Machine-learning Assisted Swallowing Assessment: A Deep Learning-based Quality Improvement Tool to Screen for Post-stroke Dysphagia
Arjun Balachandar1, Rami Saab1, Hamza Mahdi1, Eptehal Nashnoush1, Houman Khosravani1
1Sunnybrook Health Sciences Centre, University of Toronto
Objective:
To develop a proof-of-concept machine learning classifier based on voice analysis to screen for post-stroke dysphagia, thereby decreasing screening subjectivity and potentially improving access to screening by bed-side providers.
Background:
Post-stroke dysphagia is common and associated with significant morbidity and mortality. Existing tools to assess for dysphagia include the gold standard (Barium swallow test) or screening tools administered by trained professionals. Each approach presents draw-backs including costs, human-resource requirements and subjectivity. Patients often must wait for swallowing assessments and are prohibited from intaking food orally, negatively impacting their quality of life and outcomes. In this study, we examine the application of convolutional neural networks (CNNs) to rapidly classify patient swallowing status using voice samples alone.
Design/Methods:
Vocal samples from 68 post-stroke patients on the neurovascular ward at Sunnybrook Hospital (Toronto, Canada) were studied (average age 68±16), with 40 in training and 28 in testing-cohorts. Samples consisted of vowel sounds and speech components of the National Institute of Health (NIH) Stroke Scale. Patients were labeled according to dysphagia screening status (Toronto Bedside Swallowing Screening Test). Individual vocal samples were then segmented into 1,579 audio clips (0.5-sec clips, 50% overlap) and converted into 6,655 Mel-spectrograms (224x224-pixel images) which were used to train two convolutional neural networks (DenseNet and ConvNext) separately and in ensemble.
Results:
Clip-level and patient-level swallowing-status predictions were obtained through an unweighted averaging ensemble method.

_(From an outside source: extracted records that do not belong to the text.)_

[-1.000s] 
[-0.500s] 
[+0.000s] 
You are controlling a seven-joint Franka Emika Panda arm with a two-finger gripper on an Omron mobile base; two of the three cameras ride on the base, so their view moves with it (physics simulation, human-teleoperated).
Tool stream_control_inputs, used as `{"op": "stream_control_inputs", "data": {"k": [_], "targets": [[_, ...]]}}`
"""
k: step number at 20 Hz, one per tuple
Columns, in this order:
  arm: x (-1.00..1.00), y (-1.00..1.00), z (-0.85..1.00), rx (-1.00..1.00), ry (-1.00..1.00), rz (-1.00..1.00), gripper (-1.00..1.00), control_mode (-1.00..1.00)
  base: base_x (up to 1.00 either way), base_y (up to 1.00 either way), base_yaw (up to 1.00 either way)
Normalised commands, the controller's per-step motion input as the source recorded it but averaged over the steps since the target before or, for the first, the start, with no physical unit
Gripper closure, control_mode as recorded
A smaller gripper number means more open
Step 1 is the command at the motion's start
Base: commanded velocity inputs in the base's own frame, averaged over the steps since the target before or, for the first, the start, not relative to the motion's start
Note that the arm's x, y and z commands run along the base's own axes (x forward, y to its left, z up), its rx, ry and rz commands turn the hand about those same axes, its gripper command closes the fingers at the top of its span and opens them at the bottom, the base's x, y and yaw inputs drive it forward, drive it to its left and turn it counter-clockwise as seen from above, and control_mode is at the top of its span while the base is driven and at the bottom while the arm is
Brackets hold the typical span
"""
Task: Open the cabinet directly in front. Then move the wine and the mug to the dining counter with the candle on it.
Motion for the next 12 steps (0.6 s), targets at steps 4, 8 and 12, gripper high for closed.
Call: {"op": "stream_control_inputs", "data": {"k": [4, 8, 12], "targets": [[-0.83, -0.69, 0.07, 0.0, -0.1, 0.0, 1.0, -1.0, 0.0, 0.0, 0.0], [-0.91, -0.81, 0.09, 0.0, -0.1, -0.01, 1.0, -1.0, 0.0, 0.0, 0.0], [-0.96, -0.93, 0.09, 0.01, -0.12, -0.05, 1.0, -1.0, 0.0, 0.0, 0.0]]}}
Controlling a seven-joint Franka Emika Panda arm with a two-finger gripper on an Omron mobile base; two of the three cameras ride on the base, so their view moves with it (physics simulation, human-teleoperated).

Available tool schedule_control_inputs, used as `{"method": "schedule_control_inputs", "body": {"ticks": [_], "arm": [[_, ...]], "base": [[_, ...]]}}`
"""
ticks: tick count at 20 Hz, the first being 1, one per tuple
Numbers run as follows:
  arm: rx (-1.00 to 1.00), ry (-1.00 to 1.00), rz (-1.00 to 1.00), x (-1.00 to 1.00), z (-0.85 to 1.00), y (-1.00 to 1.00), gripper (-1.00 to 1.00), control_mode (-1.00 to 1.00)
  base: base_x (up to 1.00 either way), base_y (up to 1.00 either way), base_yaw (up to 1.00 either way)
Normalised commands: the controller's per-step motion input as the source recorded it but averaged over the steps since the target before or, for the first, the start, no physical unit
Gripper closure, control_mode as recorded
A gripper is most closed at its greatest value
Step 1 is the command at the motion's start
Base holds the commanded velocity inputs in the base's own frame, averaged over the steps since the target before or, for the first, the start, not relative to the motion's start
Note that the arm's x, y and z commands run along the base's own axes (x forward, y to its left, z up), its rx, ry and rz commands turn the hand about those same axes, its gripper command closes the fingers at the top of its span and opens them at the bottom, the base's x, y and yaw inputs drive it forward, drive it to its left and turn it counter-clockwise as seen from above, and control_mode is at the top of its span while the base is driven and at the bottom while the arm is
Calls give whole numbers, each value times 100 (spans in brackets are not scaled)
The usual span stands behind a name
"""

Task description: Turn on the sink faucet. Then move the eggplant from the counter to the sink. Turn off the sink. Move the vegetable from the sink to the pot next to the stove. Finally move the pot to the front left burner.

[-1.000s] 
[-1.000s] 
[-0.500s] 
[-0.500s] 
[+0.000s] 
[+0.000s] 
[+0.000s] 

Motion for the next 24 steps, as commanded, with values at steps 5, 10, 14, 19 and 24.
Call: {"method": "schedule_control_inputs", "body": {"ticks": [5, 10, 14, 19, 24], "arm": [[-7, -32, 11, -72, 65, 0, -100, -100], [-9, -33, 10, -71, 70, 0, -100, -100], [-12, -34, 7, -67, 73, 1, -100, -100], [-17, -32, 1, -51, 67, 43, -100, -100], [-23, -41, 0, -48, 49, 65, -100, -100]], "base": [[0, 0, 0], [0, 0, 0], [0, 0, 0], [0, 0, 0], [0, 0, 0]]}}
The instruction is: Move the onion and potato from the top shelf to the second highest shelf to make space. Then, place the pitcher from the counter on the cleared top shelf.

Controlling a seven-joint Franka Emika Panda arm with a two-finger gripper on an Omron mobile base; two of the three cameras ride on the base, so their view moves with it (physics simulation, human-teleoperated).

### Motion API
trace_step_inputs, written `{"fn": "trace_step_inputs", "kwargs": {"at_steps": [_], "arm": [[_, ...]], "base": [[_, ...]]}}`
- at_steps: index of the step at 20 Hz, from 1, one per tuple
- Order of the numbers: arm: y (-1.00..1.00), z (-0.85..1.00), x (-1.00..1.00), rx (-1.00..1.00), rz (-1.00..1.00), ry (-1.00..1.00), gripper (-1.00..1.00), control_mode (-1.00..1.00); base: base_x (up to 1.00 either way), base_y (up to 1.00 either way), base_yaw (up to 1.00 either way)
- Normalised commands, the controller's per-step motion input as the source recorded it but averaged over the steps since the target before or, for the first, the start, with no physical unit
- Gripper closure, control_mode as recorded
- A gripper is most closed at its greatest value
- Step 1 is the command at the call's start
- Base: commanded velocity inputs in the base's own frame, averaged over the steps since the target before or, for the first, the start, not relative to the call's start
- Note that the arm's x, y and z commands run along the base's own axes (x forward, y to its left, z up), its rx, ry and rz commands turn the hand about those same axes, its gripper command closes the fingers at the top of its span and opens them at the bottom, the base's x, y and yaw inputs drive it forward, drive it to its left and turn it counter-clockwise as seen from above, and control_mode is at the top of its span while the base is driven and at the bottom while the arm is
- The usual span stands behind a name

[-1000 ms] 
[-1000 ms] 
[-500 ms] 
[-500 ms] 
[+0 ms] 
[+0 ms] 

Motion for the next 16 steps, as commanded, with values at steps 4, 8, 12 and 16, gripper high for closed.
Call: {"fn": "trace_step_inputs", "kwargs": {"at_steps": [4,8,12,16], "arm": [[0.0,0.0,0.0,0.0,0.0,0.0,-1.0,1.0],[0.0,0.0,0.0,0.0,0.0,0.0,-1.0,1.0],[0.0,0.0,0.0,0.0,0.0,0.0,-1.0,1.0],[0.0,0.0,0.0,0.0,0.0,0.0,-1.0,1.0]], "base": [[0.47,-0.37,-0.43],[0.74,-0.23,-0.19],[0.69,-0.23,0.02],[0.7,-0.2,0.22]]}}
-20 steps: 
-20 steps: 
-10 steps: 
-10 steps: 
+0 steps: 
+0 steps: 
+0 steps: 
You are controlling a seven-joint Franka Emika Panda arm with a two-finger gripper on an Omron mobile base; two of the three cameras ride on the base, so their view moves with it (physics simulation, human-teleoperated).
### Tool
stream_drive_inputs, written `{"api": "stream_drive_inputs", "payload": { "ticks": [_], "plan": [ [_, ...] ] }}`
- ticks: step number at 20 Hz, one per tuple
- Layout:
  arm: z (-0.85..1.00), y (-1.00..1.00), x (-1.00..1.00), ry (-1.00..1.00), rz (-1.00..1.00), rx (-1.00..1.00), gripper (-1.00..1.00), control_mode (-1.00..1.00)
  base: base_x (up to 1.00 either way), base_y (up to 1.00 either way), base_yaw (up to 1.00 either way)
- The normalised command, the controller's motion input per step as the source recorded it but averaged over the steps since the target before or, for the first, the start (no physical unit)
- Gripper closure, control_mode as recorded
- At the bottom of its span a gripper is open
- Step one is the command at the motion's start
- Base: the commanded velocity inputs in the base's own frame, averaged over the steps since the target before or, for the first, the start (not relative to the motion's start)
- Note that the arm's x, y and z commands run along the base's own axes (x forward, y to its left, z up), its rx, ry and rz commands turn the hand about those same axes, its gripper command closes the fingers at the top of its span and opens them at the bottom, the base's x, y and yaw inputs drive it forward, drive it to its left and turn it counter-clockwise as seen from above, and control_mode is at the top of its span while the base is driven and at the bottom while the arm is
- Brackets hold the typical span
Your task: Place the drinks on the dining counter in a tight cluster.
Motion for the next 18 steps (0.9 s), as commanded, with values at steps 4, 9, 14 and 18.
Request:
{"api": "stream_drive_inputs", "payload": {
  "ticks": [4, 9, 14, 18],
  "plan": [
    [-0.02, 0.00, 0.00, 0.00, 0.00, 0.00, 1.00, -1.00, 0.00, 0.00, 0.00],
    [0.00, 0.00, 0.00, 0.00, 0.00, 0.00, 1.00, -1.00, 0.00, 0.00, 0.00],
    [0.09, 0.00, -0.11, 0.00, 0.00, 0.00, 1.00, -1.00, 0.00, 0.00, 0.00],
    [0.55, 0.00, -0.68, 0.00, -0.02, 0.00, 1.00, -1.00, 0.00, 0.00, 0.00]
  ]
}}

The ensemble network demonstrated an F1-score of 0.81 and area under the receiver operating characteristic curve of 0.912 with a sensitivity and specificity of 0.89 and 0.79 respectively.
Conclusions:
Our study demonstrates the feasibility and effectiveness of applying state-of-the-art CNNs to classify Mel-spectrogram images of vocalizations for the detection of post-stroke dysphagia. This study is relevant to healthcare professionals caring for stroke patients and may offer an avenue for developing rapid, non-invasive, and more objective dysphagia screening tools.